## TASK BRIEF
Your answer should be the records below, written out exactly.

(Data extracted from a collection)

━━━━━━━━━━━━━━━━━━━━━━━━━━━━━━

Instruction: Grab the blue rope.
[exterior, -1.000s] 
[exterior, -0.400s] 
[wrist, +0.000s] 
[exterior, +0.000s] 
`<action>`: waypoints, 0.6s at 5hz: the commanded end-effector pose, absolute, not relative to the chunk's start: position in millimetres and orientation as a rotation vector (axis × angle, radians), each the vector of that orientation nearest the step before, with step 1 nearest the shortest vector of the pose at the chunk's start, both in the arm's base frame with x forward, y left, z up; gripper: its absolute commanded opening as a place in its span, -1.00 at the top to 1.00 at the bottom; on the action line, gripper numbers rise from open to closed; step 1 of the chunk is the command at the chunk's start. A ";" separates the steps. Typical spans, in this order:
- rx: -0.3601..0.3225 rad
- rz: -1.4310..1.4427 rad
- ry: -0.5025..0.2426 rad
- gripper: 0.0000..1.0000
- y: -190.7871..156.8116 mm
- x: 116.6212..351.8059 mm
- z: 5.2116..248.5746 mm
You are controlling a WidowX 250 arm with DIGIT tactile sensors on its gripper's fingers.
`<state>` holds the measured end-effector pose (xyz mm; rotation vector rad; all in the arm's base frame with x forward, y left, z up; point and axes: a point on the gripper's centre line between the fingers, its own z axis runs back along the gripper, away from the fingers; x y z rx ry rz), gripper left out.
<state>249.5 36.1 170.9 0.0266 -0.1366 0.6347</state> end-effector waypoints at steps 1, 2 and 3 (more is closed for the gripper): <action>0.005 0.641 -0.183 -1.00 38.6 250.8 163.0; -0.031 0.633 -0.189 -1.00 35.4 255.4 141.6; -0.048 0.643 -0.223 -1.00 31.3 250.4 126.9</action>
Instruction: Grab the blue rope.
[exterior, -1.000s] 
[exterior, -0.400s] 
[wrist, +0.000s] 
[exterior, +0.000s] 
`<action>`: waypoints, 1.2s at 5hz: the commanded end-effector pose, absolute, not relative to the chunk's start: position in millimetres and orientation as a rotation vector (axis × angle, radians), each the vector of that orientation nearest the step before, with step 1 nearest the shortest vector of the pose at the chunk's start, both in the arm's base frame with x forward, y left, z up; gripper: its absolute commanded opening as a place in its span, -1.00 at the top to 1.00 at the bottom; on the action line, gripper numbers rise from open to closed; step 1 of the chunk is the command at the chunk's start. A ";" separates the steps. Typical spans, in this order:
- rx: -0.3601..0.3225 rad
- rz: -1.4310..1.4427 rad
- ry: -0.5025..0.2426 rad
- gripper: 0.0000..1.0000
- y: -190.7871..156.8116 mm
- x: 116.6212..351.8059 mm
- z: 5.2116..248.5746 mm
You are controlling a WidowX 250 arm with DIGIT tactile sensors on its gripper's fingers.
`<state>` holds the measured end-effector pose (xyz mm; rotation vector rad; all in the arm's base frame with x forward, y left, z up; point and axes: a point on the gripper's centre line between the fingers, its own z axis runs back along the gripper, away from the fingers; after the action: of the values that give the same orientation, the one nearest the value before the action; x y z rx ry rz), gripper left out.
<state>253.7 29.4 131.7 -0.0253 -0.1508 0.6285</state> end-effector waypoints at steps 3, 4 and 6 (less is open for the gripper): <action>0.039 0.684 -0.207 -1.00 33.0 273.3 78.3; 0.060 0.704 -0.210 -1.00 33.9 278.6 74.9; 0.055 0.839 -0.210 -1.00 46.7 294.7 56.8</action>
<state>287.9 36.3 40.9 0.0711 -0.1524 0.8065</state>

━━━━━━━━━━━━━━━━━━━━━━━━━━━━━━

## WRITTEN RESPONSE
Instruction: Grab the blue rope.
[exterior, -1.000s] 
[exterior, -0.400s] 
[wrist, +0.000s] 
[exterior, +0.000s] 
`<action>`: waypoints, 0.6s at 5hz: the commanded end-effector pose, absolute, not relative to the chunk's start: position in millimetres and orientation as a rotation vector (axis × angle, radians), each the vector of that orientation nearest the step before, with step 1 nearest the shortest vector of the pose at the chunk's start, both in the arm's base frame with x forward, y left, z up; gripper: its absolute commanded opening as a place in its span, -1.00 at the top to 1.00 at the bottom; on the action line, gripper numbers rise from open to closed; step 1 of the chunk is the command at the chunk's start. A ";" separates the steps. Typical spans, in this order:
- rx: -0.3601..0.3225 rad
- rz: -1.4310..1.4427 rad
- ry: -0.5025..0.2426 rad
- gripper: 0.0000..1.0000
- y: -190.7871..156.8116 mm
- x: 116.6212..351.8059 mm
- z: 5.2116..248.5746 mm
You are controlling a WidowX 250 arm with DIGIT tactile sensors on its gripper's fingers.
`<state>` holds the measured end-effector pose (xyz mm; rotation vector rad; all in the arm's base frame with x forward, y left, z up; point and axes: a point on the gripper's centre line between the fingers, its own z axis runs back along the gripper, away from the fingers; x y z rx ry rz), gripper left out.
<state>249.5 36.1 170.9 0.0266 -0.1366 0.6347</state> end-effector waypoints at steps 1, 2 and 3 (more is closed for the gripper): <action>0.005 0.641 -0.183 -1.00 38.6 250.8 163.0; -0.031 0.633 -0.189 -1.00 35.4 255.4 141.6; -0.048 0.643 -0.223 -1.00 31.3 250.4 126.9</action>
Instruction: Grab the blue rope.
[exterior, -1.000s] 
[exterior, -0.400s] 
[wrist, +0.000s] 
[exterior, +0.000s] 
`<action>`: waypoints, 1.2s at 5hz: the commanded end-effector pose, absolute, not relative to the chunk's start: position in millimetres and orientation as a rotation vector (axis × angle, radians), each the vector of that orientation nearest the step before, with step 1 nearest the shortest vector of the pose at the chunk's start, both in the arm's base frame with x forward, y left, z up; gripper: its absolute commanded opening as a place in its span, -1.00 at the top to 1.00 at the bottom; on the action line, gripper numbers rise from open to closed; step 1 of the chunk is the command at the chunk's start. A ";" separates the steps. Typical spans, in this order:
- rx: -0.3601..0.3225 rad
- rz: -1.4310..1.4427 rad
- ry: -0.5025..0.2426 rad
- gripper: 0.0000..1.0000
- y: -190.7871..156.8116 mm
- x: 116.6212..351.8059 mm
- z: 5.2116..248.5746 mm
You are controlling a WidowX 250 arm with DIGIT tactile sensors on its gripper's fingers.
`<state>` holds the measured end-effector pose (xyz mm; rotation vector rad; all in the arm's base frame with x forward, y left, z up; point and axes: a point on the gripper's centre line between the fingers, its own z axis runs back along the gripper, away from the fingers; after the action: of the values that give the same orientation, the one nearest the value before the action; x y z rx ry rz), gripper left out.
<state>253.7 29.4 131.7 -0.0253 -0.1508 0.6285</state> end-effector waypoints at steps 3, 4 and 6 (less is open for the gripper): <action>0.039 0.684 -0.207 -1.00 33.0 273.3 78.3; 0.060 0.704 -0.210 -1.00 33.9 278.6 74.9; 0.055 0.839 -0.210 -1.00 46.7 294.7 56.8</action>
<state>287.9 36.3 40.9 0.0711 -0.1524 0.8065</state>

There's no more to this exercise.